Give the listing again word for word. Leave every image out.

--- START ---

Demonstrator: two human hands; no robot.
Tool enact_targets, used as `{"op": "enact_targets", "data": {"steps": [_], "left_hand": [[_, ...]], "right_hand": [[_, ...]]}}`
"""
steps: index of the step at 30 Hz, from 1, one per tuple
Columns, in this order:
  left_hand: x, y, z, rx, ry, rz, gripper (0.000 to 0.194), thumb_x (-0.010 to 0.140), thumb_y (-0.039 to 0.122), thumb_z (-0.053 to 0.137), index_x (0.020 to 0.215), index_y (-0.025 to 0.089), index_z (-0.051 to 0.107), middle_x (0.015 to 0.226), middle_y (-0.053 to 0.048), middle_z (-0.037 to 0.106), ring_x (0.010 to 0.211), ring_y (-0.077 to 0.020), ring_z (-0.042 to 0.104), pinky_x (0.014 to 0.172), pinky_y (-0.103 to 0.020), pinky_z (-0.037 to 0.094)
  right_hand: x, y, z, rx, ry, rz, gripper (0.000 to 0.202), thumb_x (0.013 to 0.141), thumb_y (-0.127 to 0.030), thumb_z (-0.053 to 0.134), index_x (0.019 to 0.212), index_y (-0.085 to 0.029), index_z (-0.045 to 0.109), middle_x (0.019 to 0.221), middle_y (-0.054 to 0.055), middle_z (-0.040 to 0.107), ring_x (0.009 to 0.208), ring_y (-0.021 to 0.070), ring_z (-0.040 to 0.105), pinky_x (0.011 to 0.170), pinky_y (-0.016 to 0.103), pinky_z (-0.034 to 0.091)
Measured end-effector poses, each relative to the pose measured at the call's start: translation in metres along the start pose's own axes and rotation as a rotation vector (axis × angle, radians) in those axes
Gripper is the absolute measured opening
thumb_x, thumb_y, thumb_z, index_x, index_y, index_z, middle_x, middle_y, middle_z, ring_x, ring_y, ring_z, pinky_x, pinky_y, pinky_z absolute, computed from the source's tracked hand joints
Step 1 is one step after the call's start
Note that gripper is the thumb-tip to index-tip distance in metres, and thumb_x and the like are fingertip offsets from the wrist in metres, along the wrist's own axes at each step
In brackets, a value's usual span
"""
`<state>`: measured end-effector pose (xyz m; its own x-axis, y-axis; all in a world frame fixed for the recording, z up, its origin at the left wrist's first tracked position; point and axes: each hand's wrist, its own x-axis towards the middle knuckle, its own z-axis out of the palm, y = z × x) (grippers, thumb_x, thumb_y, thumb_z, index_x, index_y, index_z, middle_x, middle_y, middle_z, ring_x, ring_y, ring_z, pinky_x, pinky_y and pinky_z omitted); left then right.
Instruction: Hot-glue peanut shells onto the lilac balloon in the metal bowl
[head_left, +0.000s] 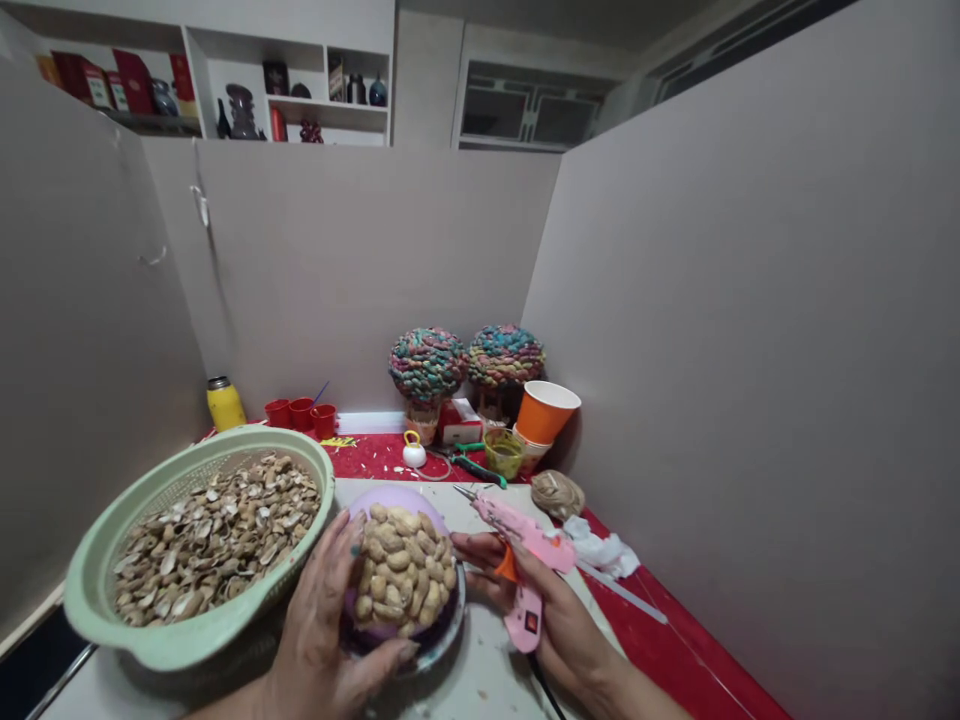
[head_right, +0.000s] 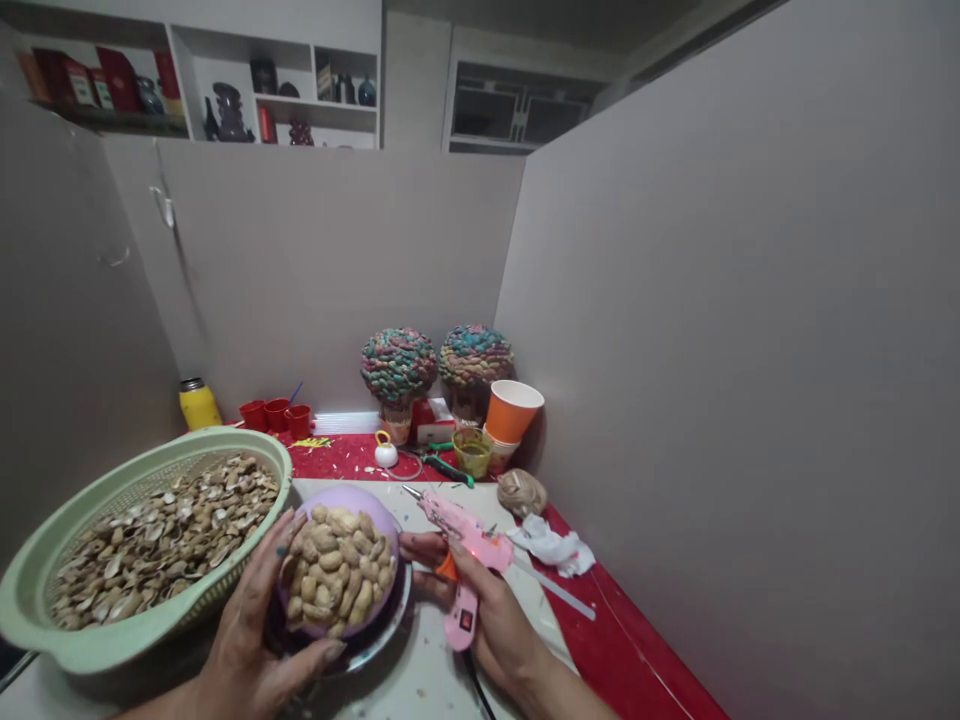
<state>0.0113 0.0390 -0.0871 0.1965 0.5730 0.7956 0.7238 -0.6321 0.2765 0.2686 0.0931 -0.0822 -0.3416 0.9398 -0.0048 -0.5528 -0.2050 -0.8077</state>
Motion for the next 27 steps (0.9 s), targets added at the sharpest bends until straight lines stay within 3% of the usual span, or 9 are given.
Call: {"op": "enact_targets", "data": {"steps": [5,11,17,22,27], "left_hand": [[0.010,0.005,0.001,-0.012,0.054,0.035,0.091,0.080,0.024,0.073,0.153,0.020,0.020,0.142,-0.023,0.049,0.132,-0.0376,0.048,0.103,-0.058,0.047],[0.027,0.006,0.003,0.038,0.064,-0.072,0.089,0.078,0.025,0.073,0.151,0.023,0.023,0.136,-0.020,0.055,0.122,-0.0363,0.058,0.098,-0.058,0.050],[0.043,0.014,-0.001,-0.041,-0.005,-0.270,0.090,0.077,0.030,0.073,0.150,0.023,0.020,0.136,-0.019,0.055,0.120,-0.0346,0.059,0.100,-0.059,0.048],[0.052,0.013,0.000,-0.013,-0.085,-0.309,0.083,0.079,0.034,0.071,0.147,0.023,0.025,0.138,-0.019,0.055,0.123,-0.0356,0.057,0.102,-0.061,0.045],[0.059,0.009,-0.003,-0.069,-0.104,-0.407,0.084,0.079,0.039,0.071,0.148,0.026,0.024,0.142,-0.016,0.053,0.126,-0.0310,0.055,0.106,-0.054,0.044]], "right_hand": [[-0.004,-0.001,0.004,0.013,-0.020,0.015,0.042,0.074,-0.053,0.077,0.095,-0.017,0.078,0.101,0.014,0.077,0.108,0.0328,0.066,0.100,0.047,0.043],[-0.002,-0.001,0.003,0.070,0.009,0.015,0.039,0.076,-0.050,0.077,0.095,-0.016,0.077,0.102,0.013,0.077,0.101,0.0294,0.068,0.092,0.041,0.048],[0.000,-0.005,0.002,0.129,0.102,0.019,0.032,0.075,-0.046,0.078,0.088,-0.016,0.078,0.097,0.011,0.078,0.091,0.0244,0.071,0.084,0.034,0.053],[0.003,-0.009,0.003,0.136,0.141,0.023,0.033,0.071,-0.046,0.081,0.085,-0.016,0.078,0.092,0.010,0.078,0.083,0.0221,0.072,0.078,0.030,0.056],[0.006,-0.007,0.000,0.133,0.172,0.025,0.038,0.067,-0.047,0.084,0.087,-0.014,0.078,0.094,0.012,0.078,0.082,0.0217,0.072,0.076,0.030,0.057]]}}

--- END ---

** Exercise output **
Demonstrator: two human hands; no robot.
Tool enact_targets, used as `{"op": "enact_targets", "data": {"steps": [_], "left_hand": [[_, ...]], "right_hand": [[_, ...]]}}`
"""
steps: index of the step at 30 Hz, from 1, one per tuple
Columns, in this order:
  left_hand: x, y, z, rx, ry, rz, gripper (0.000 to 0.194), thumb_x (-0.010 to 0.140), thumb_y (-0.039 to 0.122), thumb_z (-0.053 to 0.137), index_x (0.020 to 0.215), index_y (-0.025 to 0.089), index_z (-0.051 to 0.107), middle_x (0.015 to 0.226), middle_y (-0.053 to 0.048), middle_z (-0.037 to 0.106), ring_x (0.010 to 0.211), ring_y (-0.077 to 0.020), ring_z (-0.042 to 0.104), pinky_x (0.014 to 0.172), pinky_y (-0.103 to 0.020), pinky_z (-0.037 to 0.094)
  right_hand: x, y, z, rx, ry, rz, gripper (0.000 to 0.202), thumb_x (0.013 to 0.141), thumb_y (-0.127 to 0.030), thumb_z (-0.053 to 0.134), index_x (0.019 to 0.212), index_y (-0.085 to 0.029), index_z (-0.045 to 0.109), middle_x (0.019 to 0.221), middle_y (-0.054 to 0.055), middle_z (-0.040 to 0.107), ring_x (0.009 to 0.208), ring_y (-0.021 to 0.070), ring_z (-0.040 to 0.105), pinky_x (0.011 to 0.170), pinky_y (-0.016 to 0.103), pinky_z (-0.034 to 0.091)
Measured end-effector poses, each relative to the pose measured at the call's start: translation in metres along the start pose's own axes and rotation as a rotation vector (axis × angle, radians) in those axes
Gripper is the absolute measured opening
thumb_x, thumb_y, thumb_z, index_x, index_y, index_z, middle_x, middle_y, middle_z, ring_x, ring_y, ring_z, pinky_x, pinky_y, pinky_z absolute, computed from the source's tracked hand joints
Step 1 is one step after the call's start
Note that gripper is the thumb-tip to index-tip distance in metres, and thumb_x and the like are fingertip offsets from the wrist in metres, along the wrist's own axes at each step
In brackets, a value's usual span
"""
`<state>`: measured end-effector pose (xyz m; its own x-axis, y-axis; all in a world frame fixed for the recording, z up, its origin at the left wrist's first tracked position; point and axes: each hand's wrist, its own x-axis towards the middle knuckle, its own z-axis out of the palm, y = z × x) (grippers, thumb_x, thumb_y, thumb_z, index_x, index_y, index_z, middle_x, middle_y, middle_z, ring_x, ring_y, ring_z, pinky_x, pinky_y and pinky_z omitted); left then right.
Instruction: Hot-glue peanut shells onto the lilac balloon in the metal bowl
[head_left, +0.000s] 
[head_right, +0.000s] 
<state>0.0113 0.0390 -0.0871 0.1965 0.5730 0.7956 0.7238 -0.6321 0.2765 0.2686 0.0931 -0.0822 -0.3416 0.9398 -0.0048 -0.5528 -0.2050 -0.8077</state>
Motion for the next 27 steps (0.9 s), targets added at the sharpest bends until straight lines stay within 3% of the usual span, or 9 are given.
Call: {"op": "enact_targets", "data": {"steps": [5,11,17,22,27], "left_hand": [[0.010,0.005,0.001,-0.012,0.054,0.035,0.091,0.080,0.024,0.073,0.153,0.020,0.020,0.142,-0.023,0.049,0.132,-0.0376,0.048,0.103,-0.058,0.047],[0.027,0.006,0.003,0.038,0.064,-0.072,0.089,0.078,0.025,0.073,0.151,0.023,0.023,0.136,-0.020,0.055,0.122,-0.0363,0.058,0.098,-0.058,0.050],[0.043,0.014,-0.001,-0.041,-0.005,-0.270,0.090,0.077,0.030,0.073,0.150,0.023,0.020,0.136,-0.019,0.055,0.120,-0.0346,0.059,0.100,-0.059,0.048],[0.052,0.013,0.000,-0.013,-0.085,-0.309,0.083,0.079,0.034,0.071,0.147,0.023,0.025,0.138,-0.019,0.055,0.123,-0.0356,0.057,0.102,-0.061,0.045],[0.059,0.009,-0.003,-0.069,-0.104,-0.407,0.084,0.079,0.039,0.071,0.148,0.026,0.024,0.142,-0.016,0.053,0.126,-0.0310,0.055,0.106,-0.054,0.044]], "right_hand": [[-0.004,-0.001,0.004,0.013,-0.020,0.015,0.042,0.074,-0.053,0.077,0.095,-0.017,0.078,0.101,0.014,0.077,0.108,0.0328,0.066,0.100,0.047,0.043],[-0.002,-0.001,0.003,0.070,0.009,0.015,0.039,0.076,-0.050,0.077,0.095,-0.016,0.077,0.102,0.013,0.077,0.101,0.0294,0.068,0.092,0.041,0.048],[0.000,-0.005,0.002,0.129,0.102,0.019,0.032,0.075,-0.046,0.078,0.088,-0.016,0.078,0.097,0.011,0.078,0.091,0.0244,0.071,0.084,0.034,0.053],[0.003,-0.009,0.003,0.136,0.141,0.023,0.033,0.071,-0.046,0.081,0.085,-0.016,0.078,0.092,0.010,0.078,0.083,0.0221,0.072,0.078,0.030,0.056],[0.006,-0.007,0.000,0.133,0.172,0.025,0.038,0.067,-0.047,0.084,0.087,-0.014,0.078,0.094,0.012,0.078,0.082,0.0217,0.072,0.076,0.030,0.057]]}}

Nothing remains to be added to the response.